> [Task to carry out]
Your answer must be every line of the data that holds the string "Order".

Stored data entries
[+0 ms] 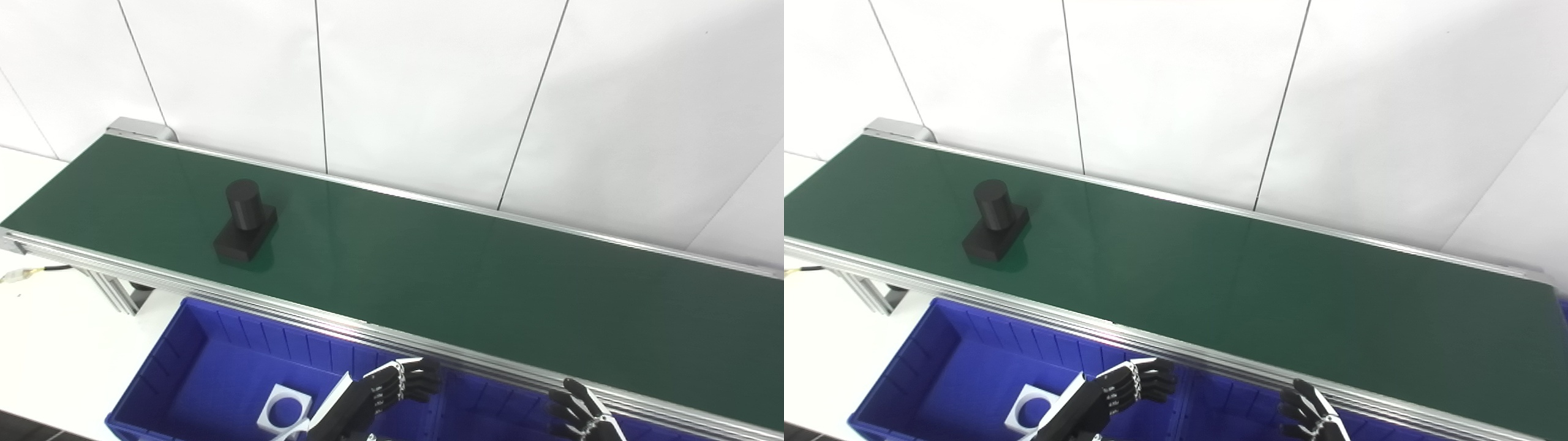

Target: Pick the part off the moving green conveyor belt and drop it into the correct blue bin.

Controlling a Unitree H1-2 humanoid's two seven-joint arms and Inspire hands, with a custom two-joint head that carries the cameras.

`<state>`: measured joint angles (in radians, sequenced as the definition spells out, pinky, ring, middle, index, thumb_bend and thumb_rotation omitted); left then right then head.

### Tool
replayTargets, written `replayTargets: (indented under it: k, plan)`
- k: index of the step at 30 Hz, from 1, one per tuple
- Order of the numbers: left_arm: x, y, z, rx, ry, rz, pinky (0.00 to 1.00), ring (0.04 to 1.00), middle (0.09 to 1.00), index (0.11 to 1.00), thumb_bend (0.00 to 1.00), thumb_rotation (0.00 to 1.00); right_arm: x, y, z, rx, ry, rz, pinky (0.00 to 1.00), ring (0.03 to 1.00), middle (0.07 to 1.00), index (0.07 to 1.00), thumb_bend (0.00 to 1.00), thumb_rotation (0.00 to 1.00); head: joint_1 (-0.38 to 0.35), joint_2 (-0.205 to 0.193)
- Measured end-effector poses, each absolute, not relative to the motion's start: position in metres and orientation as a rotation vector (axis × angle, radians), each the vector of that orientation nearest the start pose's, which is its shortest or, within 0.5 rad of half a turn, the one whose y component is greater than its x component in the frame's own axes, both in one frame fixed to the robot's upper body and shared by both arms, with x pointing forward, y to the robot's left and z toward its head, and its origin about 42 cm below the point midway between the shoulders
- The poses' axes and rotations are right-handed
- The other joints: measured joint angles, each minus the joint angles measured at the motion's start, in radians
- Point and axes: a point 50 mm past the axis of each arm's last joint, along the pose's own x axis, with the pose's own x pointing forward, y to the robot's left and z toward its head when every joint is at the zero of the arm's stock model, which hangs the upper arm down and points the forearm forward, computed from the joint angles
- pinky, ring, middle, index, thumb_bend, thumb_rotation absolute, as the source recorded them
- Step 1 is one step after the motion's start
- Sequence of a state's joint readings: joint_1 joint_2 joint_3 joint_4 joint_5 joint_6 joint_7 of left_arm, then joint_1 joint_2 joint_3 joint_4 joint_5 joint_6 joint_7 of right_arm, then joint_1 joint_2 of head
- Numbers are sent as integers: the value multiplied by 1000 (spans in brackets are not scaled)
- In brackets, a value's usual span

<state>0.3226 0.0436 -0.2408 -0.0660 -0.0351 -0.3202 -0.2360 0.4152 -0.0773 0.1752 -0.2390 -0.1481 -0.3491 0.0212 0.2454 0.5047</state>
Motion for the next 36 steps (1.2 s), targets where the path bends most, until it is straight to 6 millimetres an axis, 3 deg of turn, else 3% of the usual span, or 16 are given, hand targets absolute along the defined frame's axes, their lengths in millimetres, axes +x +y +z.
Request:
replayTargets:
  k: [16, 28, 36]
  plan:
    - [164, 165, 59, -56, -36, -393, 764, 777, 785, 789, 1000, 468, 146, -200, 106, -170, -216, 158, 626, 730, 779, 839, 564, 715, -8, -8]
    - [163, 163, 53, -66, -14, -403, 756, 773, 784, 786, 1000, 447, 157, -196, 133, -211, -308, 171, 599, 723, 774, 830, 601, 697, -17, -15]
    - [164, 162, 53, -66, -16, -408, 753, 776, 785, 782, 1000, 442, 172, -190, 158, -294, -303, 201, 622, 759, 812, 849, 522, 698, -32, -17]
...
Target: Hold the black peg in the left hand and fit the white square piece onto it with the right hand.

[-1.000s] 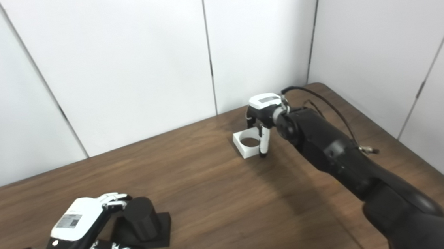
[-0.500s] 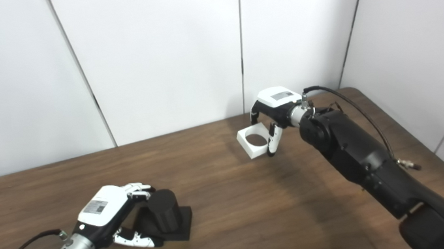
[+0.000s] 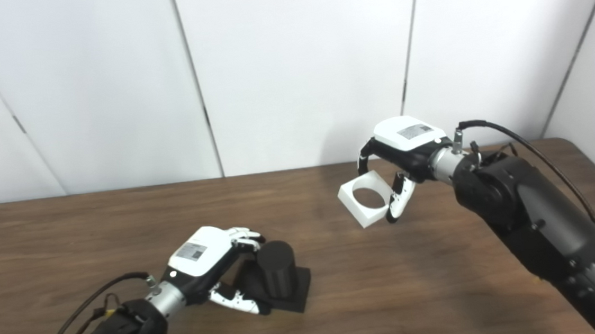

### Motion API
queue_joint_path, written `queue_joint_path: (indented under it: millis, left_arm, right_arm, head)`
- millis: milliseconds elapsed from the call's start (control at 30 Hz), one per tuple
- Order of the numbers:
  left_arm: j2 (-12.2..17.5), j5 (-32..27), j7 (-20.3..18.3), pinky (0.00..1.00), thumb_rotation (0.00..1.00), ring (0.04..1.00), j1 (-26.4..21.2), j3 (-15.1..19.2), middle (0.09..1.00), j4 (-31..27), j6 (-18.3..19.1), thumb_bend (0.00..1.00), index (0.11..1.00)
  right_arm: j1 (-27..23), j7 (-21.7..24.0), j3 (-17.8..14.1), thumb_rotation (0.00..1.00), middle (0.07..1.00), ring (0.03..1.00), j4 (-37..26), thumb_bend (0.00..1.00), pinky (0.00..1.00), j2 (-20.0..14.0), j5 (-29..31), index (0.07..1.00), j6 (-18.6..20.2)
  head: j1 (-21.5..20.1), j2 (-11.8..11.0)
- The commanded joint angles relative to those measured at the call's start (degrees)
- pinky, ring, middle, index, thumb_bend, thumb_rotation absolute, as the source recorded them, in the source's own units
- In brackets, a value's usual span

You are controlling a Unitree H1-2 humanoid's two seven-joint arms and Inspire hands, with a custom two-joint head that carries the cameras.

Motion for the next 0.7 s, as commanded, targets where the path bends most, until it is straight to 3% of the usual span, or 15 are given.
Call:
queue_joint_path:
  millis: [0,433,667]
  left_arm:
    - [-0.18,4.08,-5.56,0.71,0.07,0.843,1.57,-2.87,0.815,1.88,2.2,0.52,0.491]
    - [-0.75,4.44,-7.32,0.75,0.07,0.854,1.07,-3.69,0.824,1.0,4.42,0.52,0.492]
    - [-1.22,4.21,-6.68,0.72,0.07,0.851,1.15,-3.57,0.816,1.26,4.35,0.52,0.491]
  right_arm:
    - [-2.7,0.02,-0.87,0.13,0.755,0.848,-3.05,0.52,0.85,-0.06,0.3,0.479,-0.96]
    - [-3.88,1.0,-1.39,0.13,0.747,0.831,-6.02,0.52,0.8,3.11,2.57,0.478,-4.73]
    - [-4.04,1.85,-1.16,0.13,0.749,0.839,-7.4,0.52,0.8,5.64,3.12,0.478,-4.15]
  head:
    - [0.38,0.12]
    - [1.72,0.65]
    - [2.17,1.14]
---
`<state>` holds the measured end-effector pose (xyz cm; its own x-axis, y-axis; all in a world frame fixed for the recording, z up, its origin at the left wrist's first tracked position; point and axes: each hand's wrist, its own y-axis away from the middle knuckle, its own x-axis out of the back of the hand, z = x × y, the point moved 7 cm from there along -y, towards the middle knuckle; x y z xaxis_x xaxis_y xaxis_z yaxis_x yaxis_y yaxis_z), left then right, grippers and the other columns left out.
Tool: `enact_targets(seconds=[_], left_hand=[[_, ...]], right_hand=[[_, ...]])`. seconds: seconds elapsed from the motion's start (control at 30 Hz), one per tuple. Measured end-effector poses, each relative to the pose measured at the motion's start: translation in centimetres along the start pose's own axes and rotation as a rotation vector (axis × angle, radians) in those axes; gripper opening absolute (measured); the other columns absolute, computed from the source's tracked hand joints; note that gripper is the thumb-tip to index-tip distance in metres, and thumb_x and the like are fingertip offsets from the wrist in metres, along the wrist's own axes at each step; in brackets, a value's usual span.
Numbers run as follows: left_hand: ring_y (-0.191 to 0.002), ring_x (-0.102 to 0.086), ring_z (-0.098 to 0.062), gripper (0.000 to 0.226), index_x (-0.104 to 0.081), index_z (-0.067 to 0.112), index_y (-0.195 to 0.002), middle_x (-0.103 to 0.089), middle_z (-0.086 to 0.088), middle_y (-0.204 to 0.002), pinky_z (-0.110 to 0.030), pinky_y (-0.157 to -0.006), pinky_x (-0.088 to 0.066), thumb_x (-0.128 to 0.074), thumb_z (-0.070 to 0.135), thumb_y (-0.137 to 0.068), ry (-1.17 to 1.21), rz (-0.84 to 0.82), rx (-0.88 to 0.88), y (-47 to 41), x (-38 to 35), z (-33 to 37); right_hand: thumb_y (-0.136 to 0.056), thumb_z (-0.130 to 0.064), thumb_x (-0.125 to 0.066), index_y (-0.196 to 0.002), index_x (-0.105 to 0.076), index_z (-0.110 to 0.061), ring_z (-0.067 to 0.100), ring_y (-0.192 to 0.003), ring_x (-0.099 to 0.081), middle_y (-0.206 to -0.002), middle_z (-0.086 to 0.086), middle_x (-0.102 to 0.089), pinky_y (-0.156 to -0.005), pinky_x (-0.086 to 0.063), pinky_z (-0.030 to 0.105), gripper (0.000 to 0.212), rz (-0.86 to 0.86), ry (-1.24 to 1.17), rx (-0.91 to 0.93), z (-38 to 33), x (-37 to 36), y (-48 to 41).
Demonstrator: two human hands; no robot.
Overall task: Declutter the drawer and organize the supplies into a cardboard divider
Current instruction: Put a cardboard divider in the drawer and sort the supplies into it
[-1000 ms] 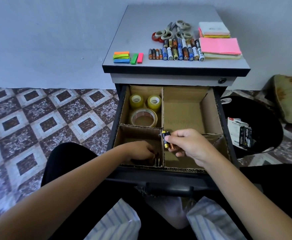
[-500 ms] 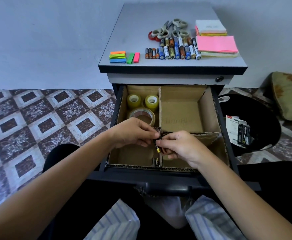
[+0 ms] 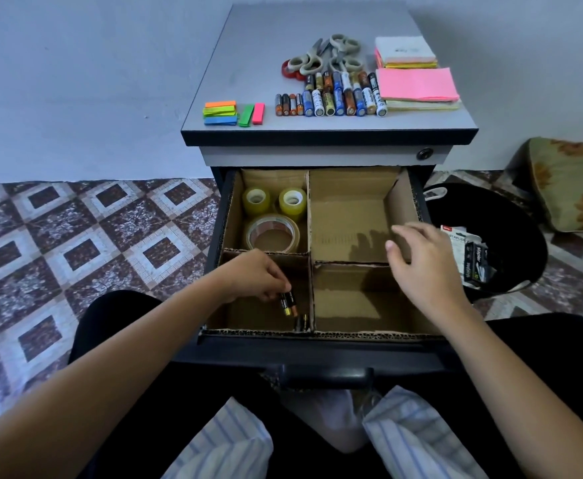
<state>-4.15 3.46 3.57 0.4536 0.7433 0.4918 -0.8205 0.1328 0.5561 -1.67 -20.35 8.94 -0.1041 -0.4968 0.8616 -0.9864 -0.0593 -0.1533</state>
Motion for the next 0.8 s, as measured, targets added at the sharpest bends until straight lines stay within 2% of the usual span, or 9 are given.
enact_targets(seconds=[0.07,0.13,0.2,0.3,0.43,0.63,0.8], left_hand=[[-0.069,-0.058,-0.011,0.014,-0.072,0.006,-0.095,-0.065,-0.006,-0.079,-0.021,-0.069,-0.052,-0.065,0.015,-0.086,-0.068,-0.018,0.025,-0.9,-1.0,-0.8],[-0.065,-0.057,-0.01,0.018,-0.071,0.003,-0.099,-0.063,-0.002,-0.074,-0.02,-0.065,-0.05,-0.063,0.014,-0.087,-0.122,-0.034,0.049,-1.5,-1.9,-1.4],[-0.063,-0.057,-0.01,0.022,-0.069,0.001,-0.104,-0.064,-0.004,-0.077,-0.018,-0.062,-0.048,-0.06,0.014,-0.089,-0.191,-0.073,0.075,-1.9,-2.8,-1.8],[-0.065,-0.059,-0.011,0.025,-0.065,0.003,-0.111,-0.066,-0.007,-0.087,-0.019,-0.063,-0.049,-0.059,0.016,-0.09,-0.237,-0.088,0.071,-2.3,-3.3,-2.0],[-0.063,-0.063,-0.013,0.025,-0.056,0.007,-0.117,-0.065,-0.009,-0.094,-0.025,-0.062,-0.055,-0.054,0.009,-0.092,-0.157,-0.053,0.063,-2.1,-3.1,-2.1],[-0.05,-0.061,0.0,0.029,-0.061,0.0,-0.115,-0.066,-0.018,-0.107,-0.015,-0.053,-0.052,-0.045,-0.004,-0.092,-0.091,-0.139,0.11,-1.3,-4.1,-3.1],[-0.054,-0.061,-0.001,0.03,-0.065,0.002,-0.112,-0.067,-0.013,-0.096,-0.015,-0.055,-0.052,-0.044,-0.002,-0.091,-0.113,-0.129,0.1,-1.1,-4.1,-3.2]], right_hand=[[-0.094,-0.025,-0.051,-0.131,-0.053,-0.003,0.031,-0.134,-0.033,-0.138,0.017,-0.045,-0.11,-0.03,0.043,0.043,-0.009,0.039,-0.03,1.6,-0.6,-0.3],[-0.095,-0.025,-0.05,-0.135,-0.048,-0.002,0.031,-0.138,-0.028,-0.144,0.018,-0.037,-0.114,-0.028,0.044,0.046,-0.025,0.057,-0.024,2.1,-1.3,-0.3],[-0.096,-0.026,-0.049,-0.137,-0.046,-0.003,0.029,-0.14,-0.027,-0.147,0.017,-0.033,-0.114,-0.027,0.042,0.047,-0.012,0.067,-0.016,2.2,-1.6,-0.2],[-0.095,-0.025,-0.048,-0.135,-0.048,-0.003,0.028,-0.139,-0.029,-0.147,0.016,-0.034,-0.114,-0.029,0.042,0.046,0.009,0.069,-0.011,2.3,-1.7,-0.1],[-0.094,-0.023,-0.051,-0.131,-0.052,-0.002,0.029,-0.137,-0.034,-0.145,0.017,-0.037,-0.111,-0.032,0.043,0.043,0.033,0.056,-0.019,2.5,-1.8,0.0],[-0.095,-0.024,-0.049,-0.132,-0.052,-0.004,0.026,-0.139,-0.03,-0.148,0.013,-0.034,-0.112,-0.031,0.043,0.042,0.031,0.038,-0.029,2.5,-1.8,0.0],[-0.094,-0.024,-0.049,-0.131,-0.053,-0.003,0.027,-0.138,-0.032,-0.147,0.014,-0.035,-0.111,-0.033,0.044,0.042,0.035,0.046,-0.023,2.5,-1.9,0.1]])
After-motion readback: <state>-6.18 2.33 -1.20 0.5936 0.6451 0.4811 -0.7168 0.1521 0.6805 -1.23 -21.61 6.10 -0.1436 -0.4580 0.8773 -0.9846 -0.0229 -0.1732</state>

> [Written answer]
- Order of the numbers: left_arm: x, y, z, rx, ry, rz, pinky (0.00 to 1.00), ring (0.04 to 1.00), middle (0.09 to 1.00), index (0.11 to 1.00), thumb_bend (0.00 to 1.00), thumb_rotation (0.00 to 1.00); right_arm: x, y, z, rx, ry, rz, pinky (0.00 to 1.00), ring (0.03 to 1.00), middle (0.07 to 1.00), index (0.07 to 1.00), thumb_bend (0.00 to 1.00), thumb_rotation (0.00 to 1.00); head: joint_1 (-0.38 to 0.35), joint_2 (-0.205 to 0.193)
- Order of the numbers:

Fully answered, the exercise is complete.